• _Task brief_
How many lines of the data include the string "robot"? State the number and nothing else.

• _Exercise input_

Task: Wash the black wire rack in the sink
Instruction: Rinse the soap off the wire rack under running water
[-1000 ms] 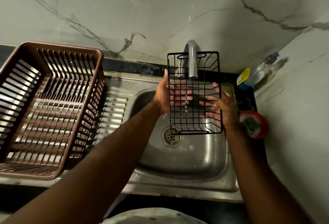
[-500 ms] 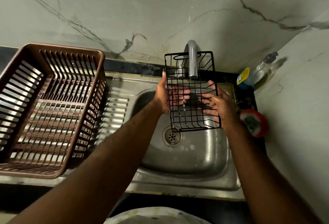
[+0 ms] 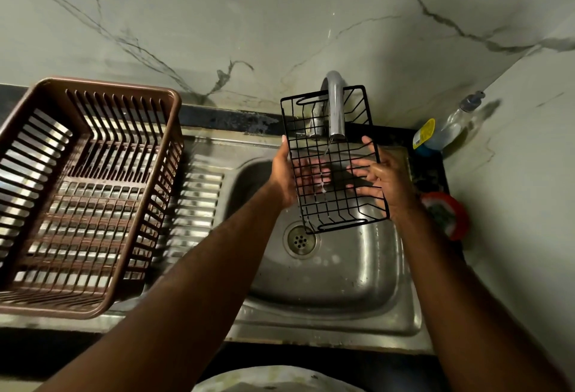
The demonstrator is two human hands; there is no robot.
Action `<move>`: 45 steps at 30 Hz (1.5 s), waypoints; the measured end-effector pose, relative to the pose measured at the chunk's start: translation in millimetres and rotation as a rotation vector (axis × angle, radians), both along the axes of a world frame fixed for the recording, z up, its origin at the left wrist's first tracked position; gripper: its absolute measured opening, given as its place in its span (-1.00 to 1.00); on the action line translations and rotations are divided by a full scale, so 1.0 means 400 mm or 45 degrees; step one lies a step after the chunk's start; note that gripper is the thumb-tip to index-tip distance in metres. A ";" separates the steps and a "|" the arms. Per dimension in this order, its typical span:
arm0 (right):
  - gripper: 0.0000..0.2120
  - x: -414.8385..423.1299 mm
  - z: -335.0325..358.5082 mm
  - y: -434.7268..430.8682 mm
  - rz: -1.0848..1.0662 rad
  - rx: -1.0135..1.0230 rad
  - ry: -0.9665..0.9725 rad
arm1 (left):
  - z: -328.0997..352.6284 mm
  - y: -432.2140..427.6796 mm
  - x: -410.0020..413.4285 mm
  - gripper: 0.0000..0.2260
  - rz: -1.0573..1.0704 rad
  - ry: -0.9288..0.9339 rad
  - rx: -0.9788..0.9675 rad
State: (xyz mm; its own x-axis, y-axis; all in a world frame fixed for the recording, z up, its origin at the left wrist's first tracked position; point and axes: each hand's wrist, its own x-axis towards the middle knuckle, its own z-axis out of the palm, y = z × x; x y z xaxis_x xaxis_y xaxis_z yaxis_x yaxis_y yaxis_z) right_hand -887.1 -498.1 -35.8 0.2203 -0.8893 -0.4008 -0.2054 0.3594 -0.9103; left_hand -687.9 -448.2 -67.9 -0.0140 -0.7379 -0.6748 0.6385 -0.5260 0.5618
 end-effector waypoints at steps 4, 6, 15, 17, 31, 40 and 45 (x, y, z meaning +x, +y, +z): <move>-0.43 -0.006 -0.004 -0.002 -0.052 0.022 -0.069 | -0.020 0.008 -0.010 -0.14 -0.036 0.016 -0.011; -0.42 -0.005 -0.005 -0.001 -0.089 0.010 -0.065 | -0.025 0.011 -0.019 -0.18 -0.056 0.044 0.000; -0.32 -0.016 0.011 -0.004 -0.094 -0.052 -0.013 | -0.010 -0.027 -0.030 -0.31 0.068 -0.074 -0.025; -0.33 -0.014 0.010 -0.004 -0.102 -0.048 -0.009 | -0.009 -0.028 -0.026 -0.20 0.043 -0.090 -0.092; -0.30 0.013 0.005 0.001 -0.155 0.010 -0.093 | -0.024 0.003 -0.012 -0.17 0.058 -0.225 -0.281; -0.35 0.025 -0.001 -0.001 -0.136 0.002 -0.082 | -0.022 -0.003 -0.009 -0.21 0.033 -0.039 0.063; -0.41 0.029 -0.010 -0.007 -0.167 0.044 -0.123 | -0.011 -0.016 -0.005 -0.37 0.075 -0.088 0.062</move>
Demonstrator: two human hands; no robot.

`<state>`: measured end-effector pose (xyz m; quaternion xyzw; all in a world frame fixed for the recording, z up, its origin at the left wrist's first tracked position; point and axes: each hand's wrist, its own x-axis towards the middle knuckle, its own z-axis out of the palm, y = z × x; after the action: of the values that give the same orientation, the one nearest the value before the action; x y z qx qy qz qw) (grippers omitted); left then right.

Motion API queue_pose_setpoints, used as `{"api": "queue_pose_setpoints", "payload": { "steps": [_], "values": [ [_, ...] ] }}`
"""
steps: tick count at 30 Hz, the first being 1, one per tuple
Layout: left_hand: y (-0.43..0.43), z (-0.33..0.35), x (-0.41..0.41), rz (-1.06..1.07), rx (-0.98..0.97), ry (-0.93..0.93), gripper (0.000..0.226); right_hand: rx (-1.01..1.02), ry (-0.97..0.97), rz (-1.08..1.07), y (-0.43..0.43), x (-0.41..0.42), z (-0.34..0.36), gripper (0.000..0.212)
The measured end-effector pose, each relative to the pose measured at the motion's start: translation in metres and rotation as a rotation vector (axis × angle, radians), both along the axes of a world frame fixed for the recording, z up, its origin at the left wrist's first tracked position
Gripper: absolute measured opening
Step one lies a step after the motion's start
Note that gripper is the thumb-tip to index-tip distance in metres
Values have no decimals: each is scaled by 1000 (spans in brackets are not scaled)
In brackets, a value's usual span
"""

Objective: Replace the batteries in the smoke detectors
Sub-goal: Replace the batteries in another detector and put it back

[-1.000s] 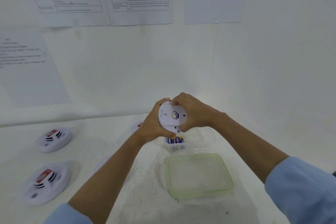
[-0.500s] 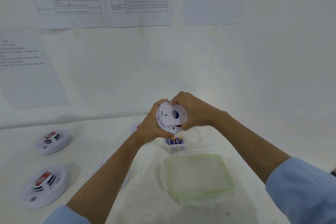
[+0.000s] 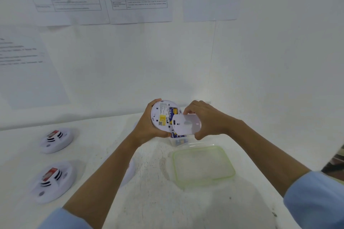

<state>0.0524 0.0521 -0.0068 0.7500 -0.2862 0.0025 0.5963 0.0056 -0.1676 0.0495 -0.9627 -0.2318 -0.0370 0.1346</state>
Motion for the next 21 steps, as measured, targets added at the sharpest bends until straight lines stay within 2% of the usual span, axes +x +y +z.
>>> {"api": "queue_pose_setpoints", "payload": {
  "steps": [5,13,18,19,21],
  "values": [
    [6,-2,-12,14,-18,23,100,71,204,-34,-8,-26,-15,66],
    [2,-4,-34,56,-21,67,100,-53,478,-64,-21,-41,-48,62],
    [-3,-4,-46,85,-11,77,100,-59,511,-66,-26,-41,-61,62],
    [-3,-4,-48,90,-11,82,100,-23,488,-72,-28,-40,-61,59],
    [-4,-3,-52,96,-15,88,99,181,347,-63,-30,-39,-56,41]
  ]
}}
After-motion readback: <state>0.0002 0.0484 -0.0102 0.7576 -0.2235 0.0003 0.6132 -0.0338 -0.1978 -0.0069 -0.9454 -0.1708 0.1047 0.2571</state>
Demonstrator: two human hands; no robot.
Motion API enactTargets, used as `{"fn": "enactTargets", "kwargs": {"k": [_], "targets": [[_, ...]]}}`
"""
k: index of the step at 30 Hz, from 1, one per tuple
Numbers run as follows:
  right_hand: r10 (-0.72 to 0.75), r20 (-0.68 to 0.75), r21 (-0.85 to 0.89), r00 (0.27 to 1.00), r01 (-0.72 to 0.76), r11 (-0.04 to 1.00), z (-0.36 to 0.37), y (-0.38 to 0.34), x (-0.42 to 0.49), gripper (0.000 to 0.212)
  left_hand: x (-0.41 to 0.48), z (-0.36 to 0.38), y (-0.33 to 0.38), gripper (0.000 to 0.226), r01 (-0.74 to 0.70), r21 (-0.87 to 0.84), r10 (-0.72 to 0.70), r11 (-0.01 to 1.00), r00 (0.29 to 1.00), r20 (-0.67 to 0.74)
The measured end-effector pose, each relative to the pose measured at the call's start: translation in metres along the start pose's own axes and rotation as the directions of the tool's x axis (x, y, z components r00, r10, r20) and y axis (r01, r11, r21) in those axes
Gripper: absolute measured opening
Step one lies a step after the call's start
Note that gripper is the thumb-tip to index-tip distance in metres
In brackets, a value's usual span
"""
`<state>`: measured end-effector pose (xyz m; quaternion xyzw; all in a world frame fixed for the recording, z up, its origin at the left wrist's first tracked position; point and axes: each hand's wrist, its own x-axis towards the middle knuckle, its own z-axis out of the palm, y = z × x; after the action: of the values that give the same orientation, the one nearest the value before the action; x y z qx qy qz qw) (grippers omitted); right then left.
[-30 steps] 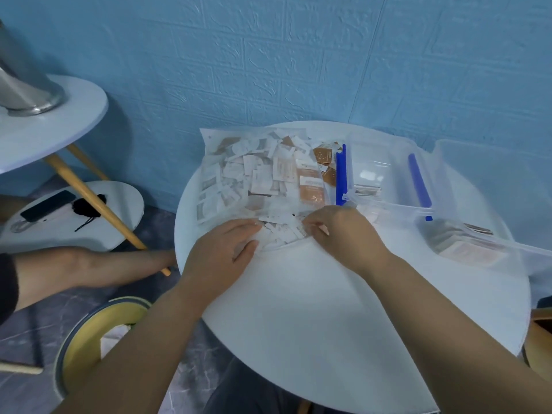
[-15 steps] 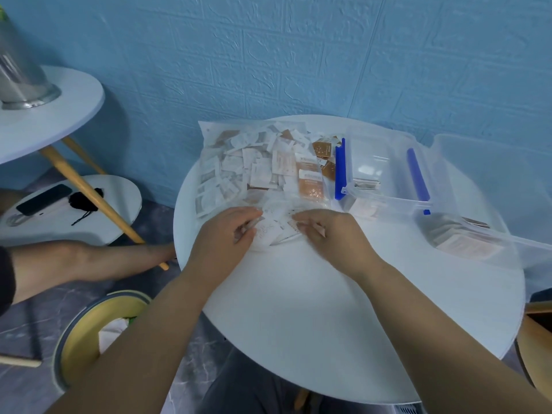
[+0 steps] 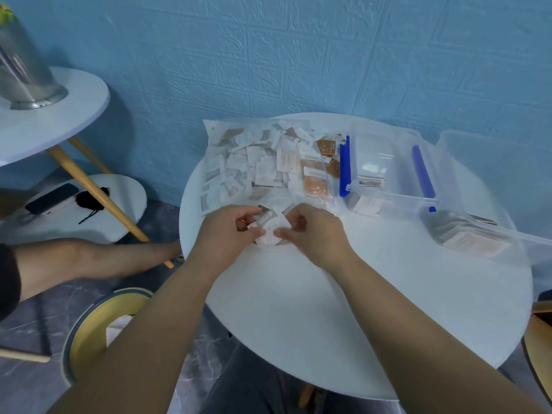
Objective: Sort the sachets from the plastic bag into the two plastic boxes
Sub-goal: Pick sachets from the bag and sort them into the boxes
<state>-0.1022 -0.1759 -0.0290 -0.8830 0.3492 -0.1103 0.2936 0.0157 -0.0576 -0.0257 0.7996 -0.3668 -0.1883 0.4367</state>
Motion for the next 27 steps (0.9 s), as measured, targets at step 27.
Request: {"fn": "enactTargets", "kwargs": {"k": [27], "targets": [[-0.023, 0.047, 0.657, 0.999, -0.013, 0.753, -0.011, 0.009, -0.01, 0.022, -0.018, 0.018, 0.007, 0.028, -0.104, -0.17, 0.068, 0.98, 0.977, -0.201]]}}
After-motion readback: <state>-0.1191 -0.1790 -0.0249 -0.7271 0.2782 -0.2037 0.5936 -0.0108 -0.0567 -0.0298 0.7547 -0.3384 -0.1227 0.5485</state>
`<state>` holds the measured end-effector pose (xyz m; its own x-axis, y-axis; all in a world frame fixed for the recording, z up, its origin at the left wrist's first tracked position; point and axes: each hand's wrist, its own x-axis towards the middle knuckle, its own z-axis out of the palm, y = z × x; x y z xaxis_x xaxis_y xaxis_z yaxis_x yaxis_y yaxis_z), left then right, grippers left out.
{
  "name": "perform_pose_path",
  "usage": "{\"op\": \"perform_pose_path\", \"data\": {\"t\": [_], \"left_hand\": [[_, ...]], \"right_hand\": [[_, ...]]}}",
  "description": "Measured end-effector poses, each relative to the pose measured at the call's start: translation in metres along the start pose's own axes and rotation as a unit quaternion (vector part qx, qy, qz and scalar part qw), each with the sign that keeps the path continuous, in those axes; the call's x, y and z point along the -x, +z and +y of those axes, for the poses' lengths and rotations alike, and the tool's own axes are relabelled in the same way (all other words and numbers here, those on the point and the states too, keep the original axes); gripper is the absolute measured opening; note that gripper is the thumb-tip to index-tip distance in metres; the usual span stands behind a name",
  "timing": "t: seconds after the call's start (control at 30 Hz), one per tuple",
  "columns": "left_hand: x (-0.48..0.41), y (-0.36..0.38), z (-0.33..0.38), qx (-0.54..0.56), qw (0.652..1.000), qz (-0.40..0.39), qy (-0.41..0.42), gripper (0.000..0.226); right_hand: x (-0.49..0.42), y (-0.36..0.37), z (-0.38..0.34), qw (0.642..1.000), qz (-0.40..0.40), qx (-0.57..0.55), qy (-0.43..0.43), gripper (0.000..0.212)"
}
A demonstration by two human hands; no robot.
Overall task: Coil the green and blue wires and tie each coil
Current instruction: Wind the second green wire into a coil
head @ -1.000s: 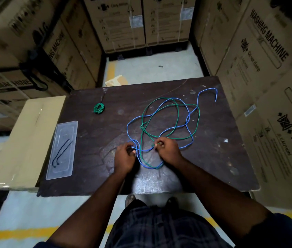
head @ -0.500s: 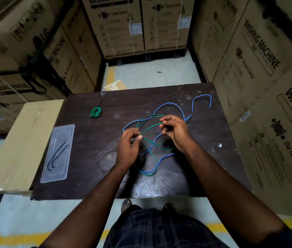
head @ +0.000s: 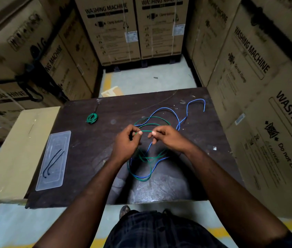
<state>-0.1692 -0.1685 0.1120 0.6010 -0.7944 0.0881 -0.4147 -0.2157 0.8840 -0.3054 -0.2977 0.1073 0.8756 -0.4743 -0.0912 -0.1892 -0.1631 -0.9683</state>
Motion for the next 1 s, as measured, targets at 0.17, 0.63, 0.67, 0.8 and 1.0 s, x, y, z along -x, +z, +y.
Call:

• _Solved exercise_
4